[DIRECTIONS] Only lines, not pictures: please repeat exactly the lines from the one with "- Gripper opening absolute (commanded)" through the end of the listing.

:: STORED DATA ::

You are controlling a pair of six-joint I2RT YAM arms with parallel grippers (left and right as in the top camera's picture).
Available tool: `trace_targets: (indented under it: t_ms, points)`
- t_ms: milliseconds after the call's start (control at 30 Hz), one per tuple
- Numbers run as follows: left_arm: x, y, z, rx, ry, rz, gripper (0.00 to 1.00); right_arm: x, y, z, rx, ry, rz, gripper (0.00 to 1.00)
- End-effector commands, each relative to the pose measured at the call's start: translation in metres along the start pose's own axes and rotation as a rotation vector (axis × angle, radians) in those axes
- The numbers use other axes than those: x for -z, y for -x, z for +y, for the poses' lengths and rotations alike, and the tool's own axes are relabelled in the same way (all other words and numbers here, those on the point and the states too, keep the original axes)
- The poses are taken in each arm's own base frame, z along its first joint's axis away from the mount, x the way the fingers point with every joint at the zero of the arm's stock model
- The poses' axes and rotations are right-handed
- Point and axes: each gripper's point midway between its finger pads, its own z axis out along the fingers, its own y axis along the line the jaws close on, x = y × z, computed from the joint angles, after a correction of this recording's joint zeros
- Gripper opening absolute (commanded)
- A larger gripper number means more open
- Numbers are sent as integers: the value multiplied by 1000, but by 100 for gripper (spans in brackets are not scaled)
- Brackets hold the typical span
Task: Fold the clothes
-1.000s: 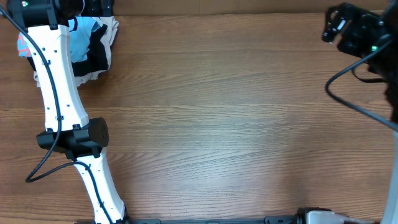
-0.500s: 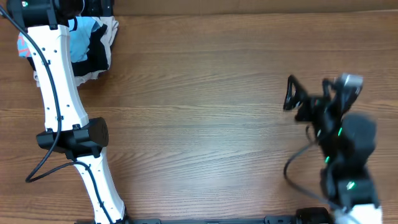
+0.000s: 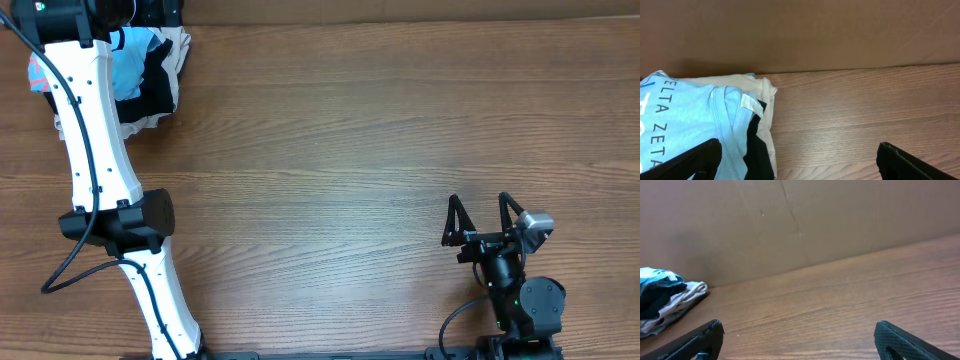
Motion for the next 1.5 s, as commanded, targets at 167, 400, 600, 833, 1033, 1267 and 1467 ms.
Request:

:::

[ANSWER TO THIS TASK]
- Gripper opening absolute (commanded)
- A larger gripper number means more open
- Numbers are sent as integers: the value multiplied by 1000, but by 100 for gripper (spans in brackets are not scaled)
- Brackets hold the typical span
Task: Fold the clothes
-1.000s: 
-0.500s: 
+0.000s: 
Motion for the next 1.5 s, as commanded, targets at 167, 400, 600, 833, 1033, 1267 and 1467 ms.
Request:

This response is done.